══ Provided information ══

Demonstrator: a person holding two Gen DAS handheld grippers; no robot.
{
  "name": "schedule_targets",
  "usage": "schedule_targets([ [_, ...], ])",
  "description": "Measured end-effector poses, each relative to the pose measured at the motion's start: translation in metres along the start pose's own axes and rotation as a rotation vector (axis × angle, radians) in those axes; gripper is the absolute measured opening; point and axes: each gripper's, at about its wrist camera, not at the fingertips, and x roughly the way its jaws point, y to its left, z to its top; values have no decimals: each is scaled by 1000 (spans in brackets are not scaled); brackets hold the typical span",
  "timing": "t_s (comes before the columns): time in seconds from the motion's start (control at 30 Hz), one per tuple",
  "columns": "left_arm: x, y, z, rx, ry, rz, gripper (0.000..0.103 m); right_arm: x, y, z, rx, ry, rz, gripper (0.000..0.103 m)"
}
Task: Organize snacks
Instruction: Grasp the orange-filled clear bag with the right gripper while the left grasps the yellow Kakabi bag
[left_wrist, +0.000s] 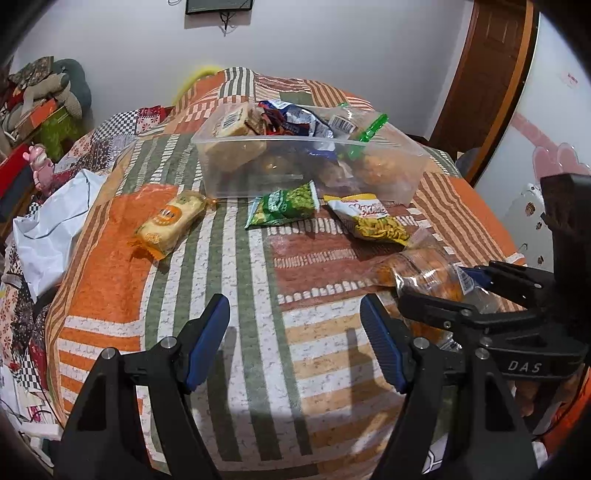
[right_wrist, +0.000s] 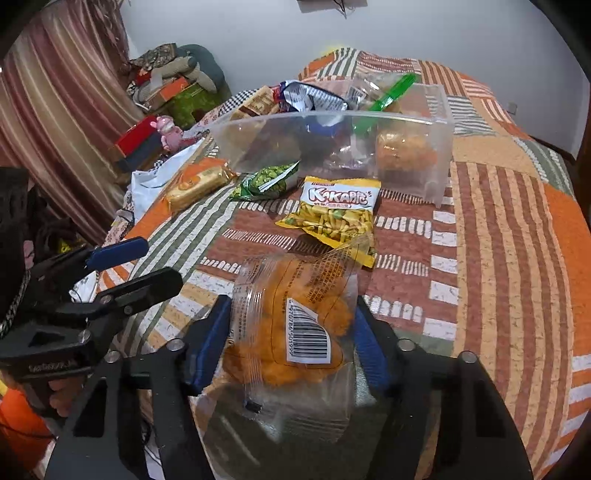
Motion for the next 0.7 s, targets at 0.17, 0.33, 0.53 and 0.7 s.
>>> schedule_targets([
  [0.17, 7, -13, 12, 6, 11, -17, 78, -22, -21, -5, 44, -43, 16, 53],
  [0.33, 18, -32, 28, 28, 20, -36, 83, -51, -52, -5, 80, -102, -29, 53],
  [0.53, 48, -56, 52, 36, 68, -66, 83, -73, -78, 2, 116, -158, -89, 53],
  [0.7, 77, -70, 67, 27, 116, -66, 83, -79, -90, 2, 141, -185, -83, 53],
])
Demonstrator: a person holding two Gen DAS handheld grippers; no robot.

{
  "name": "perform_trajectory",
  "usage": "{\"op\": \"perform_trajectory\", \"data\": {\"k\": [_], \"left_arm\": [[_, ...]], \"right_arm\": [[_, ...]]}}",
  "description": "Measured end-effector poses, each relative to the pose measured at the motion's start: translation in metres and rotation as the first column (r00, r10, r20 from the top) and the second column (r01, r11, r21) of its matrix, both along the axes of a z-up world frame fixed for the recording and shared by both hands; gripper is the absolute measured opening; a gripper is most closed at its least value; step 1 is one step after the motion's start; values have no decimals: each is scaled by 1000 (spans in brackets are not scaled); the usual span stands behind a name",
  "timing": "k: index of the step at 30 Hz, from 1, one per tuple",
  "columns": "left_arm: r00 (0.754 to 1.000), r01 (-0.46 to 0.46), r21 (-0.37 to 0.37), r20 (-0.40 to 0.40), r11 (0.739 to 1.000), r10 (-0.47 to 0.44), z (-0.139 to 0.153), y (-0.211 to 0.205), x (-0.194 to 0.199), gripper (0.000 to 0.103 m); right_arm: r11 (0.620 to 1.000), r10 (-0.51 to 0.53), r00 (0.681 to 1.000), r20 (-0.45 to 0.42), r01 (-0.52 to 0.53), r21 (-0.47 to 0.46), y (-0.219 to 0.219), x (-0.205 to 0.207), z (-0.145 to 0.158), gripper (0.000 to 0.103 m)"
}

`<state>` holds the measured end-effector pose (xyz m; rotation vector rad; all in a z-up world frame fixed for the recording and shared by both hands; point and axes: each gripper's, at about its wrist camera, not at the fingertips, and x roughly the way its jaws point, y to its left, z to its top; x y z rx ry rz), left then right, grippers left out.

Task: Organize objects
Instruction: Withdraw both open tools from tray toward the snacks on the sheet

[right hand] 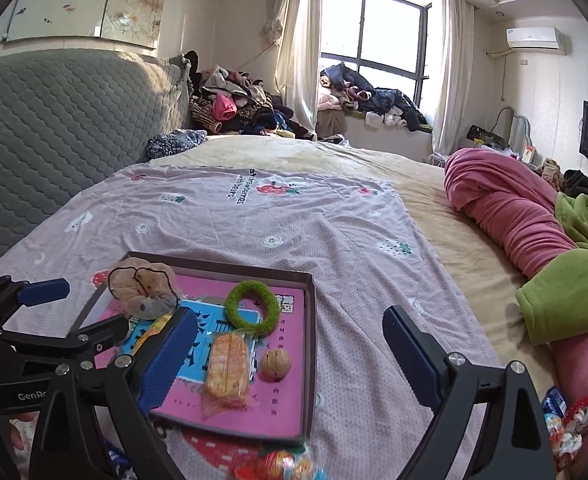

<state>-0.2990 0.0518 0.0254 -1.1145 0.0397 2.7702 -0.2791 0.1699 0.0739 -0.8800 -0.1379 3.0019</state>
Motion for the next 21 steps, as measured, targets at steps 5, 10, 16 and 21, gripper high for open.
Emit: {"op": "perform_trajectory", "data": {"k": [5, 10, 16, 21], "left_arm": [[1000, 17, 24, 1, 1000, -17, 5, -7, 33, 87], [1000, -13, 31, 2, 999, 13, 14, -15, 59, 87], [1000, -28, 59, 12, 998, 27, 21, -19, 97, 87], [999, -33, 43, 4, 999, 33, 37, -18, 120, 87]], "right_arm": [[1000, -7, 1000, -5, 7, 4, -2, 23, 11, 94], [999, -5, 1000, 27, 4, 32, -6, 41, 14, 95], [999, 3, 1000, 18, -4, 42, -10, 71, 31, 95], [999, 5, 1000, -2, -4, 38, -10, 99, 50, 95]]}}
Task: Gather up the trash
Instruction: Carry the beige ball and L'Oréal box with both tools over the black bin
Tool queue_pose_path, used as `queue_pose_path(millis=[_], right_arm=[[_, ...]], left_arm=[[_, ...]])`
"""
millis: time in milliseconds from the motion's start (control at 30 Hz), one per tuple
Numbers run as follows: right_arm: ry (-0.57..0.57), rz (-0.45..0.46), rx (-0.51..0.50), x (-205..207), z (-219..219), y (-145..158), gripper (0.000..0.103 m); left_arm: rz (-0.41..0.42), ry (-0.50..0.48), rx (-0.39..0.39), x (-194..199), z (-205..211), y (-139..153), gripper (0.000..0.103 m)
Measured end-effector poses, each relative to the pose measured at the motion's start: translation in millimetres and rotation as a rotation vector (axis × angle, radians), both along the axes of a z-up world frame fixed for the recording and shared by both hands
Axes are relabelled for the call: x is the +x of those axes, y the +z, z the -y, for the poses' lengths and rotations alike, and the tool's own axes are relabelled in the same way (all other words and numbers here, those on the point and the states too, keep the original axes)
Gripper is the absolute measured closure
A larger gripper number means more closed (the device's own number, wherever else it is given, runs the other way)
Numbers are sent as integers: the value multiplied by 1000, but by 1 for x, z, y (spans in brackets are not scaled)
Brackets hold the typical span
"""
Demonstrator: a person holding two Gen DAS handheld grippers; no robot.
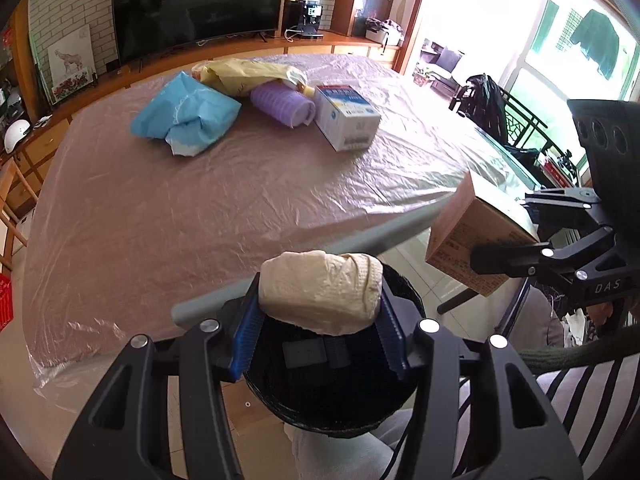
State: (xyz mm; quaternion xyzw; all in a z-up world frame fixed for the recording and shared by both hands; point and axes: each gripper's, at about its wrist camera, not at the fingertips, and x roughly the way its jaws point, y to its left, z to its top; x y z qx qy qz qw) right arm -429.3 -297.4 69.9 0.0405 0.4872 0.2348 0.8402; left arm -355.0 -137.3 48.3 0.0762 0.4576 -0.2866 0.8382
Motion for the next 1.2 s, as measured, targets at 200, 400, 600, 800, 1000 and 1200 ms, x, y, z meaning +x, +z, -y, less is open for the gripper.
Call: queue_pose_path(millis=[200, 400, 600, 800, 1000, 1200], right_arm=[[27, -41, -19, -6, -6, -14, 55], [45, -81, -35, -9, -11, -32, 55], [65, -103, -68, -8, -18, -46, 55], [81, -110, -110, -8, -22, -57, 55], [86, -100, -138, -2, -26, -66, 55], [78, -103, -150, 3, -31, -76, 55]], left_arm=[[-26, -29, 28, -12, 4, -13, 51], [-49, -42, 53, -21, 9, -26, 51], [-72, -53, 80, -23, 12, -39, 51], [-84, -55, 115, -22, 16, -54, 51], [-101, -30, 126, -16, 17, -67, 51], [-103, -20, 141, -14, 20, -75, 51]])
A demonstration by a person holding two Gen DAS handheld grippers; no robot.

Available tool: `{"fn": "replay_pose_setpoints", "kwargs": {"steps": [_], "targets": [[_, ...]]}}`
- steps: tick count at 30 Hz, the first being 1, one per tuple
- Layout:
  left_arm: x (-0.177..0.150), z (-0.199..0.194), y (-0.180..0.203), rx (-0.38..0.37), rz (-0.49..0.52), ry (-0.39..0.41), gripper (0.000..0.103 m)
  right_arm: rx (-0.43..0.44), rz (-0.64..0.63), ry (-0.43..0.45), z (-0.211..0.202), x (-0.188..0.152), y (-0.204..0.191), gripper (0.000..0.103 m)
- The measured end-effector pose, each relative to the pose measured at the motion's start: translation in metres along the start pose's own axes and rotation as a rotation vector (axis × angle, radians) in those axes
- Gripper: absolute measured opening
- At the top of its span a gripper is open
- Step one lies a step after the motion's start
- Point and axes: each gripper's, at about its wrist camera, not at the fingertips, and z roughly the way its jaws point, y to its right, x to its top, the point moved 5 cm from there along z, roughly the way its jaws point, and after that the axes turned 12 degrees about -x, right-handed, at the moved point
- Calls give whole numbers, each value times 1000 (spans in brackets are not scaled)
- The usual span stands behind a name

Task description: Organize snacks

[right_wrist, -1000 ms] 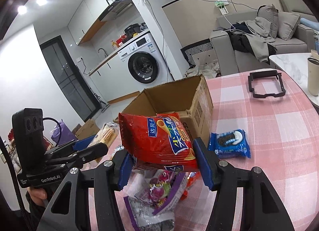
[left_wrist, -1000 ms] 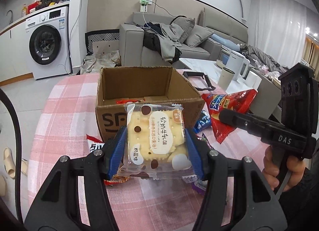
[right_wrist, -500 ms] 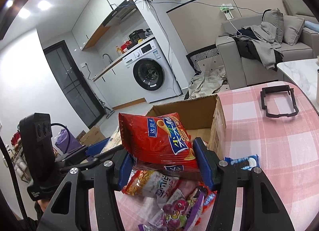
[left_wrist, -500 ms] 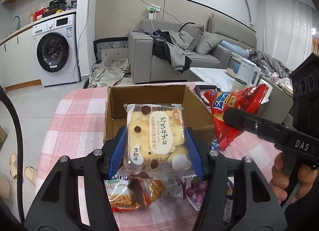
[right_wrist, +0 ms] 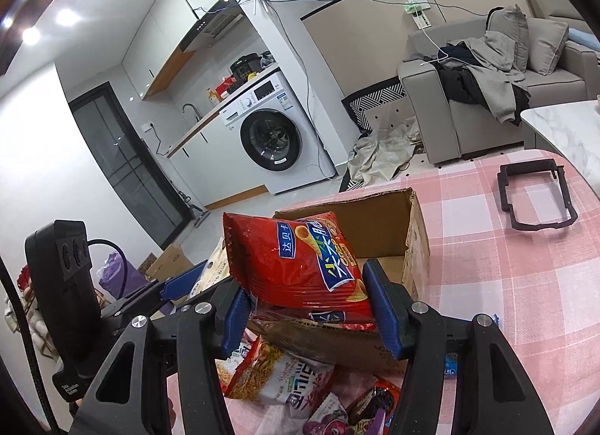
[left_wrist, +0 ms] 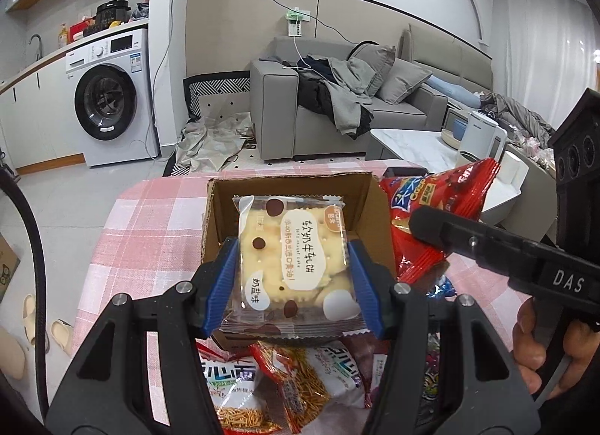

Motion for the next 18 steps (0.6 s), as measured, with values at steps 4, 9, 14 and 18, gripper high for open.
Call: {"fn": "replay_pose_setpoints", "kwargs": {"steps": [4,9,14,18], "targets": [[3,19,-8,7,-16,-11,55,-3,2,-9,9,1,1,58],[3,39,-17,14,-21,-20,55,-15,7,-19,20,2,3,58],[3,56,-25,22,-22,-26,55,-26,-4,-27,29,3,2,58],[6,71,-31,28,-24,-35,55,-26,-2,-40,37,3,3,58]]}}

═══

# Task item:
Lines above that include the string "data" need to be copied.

# Result for this exercise:
  "usage": "{\"op\": \"perform_trajectory\", \"data\": {\"k\": [_], \"left_arm\": [[_, ...]], \"right_arm\": [[_, ...]]}}",
Emit: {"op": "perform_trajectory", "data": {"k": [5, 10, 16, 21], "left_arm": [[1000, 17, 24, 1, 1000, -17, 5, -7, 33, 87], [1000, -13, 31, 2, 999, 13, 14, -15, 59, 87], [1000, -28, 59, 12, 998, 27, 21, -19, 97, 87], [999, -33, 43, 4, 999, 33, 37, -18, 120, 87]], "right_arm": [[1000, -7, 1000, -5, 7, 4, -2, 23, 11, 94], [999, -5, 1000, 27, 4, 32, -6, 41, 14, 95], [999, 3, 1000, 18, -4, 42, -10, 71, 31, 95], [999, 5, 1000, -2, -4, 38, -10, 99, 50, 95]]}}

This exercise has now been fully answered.